About one in six children is affected by one or more developmental disabilities.1 The incidence rate for autism spectrum disorder is now as high as 1 in 50 children.2 This represents a 300% percent increase in the past 10 years. Autism is the fastest growing developmental disorder in the U.S.

Still, only 2.5% of children under age three are being served through the federally-funded Early Intervention program, which is designed to mitigate developmental delays and disorders.3

With proper intervention, a child can overcome a wide range of developmental, behavioral, and learning problems. Intensive, well-designed and timely intervention can improve the prospects—and the quality of life—for many children who are considered at risk for cognitive, social, or emotional impairment. In some cases, effective intervention can improve conditions once thought to be virtually untreatable, such as autism. Well-implemented programs can brighten a child’s future and the impact a developmental disorder has on the family. It can lead a child to greater independence, enable that child to be included in his/her community, and offer him/her a more productive and fulfilling life.

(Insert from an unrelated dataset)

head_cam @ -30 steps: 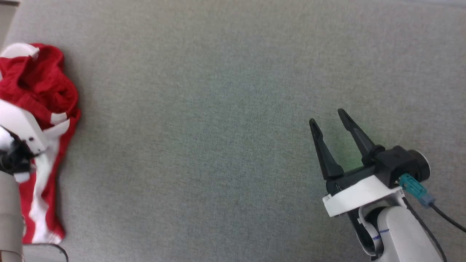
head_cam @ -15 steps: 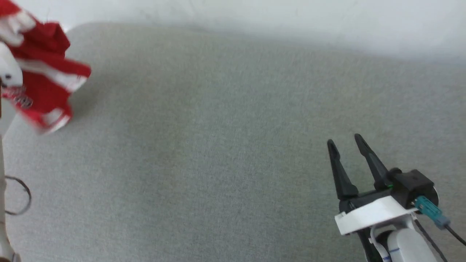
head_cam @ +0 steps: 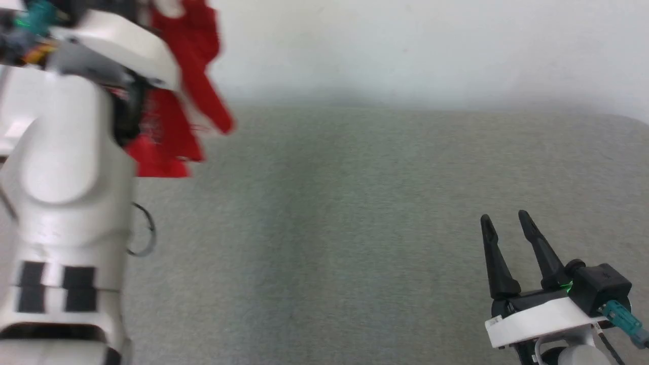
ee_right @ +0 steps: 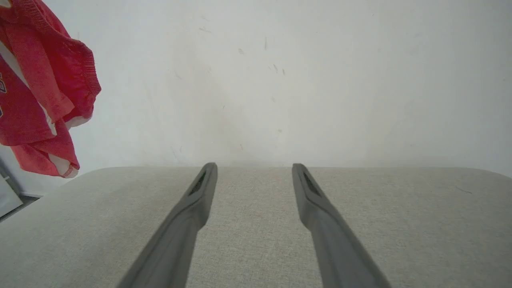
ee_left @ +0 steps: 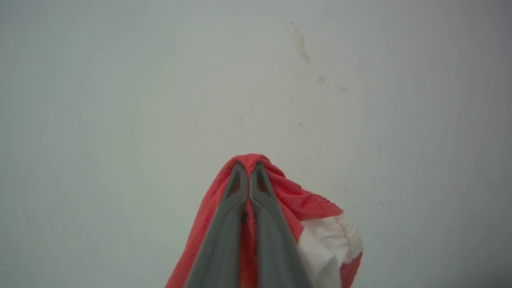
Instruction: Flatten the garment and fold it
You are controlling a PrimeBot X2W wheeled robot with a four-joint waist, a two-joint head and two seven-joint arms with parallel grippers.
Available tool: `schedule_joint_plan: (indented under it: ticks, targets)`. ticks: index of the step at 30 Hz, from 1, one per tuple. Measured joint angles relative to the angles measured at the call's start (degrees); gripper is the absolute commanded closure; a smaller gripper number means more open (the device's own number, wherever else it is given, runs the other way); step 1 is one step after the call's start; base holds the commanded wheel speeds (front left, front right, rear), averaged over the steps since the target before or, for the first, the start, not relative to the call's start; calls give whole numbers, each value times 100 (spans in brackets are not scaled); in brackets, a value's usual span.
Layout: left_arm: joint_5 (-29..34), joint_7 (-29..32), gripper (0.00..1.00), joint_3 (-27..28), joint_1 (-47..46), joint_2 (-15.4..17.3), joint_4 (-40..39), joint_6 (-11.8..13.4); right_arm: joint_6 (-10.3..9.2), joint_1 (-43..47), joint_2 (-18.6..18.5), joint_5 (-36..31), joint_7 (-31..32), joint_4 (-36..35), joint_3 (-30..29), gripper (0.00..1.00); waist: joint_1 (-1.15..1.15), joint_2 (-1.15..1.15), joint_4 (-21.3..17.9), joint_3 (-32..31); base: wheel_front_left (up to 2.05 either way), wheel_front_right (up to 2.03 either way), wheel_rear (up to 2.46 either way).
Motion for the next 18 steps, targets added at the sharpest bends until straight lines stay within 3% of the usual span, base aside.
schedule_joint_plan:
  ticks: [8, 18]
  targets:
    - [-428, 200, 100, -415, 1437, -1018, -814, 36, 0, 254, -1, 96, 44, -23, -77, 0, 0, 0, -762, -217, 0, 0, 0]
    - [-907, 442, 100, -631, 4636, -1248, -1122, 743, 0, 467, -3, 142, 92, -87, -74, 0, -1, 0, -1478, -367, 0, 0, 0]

Unfortunately, many physicians fail to identify a developmental delay at an age when the child should be receiving early intervention services. Birth to three is a critical time in a child’s development, so a delayed diagnosis may compromise his/her chances for success.

The high (and growing) incidence of developmental disabilities demands greater awareness and improved early identification. Too few physicians refer young children to early intervention, primarily, because (1) physicians may not know what critical signs to look for in a child during each stage; (2) physicians may not be familiar with early intervention; (3) insurance companies allow physicians limited time for office visits; and (4) some pediatricians believe a child’s severe developmental disability will not be affected by early intervention, while others would rather not alarm the parents unnecessarily in case the child is able to overcome the developmental delay.

1. Boyle CA et al (2011). Trends in the Prevalence of Developmental Disabilities in US Children, 1997–2008. Pediatrics. 10.1542/peds.2010-2989

2. Blumberg SJ et al (2013). Changes in Prevalence of Parent-reported Autism Spectrum Disorder in School-aged U.S. Children: 2007 to 2011–2012. National Health Statistics Reports. Number 65, March 20, 2013. Maternal and Child Health Bureau.

3. 31st Annual Report to Congress on the Implementation of the Individuals with Disabilities Education Act, 2009. Section 664(d) of the Individuals with Disabilities Education Act (IDEA)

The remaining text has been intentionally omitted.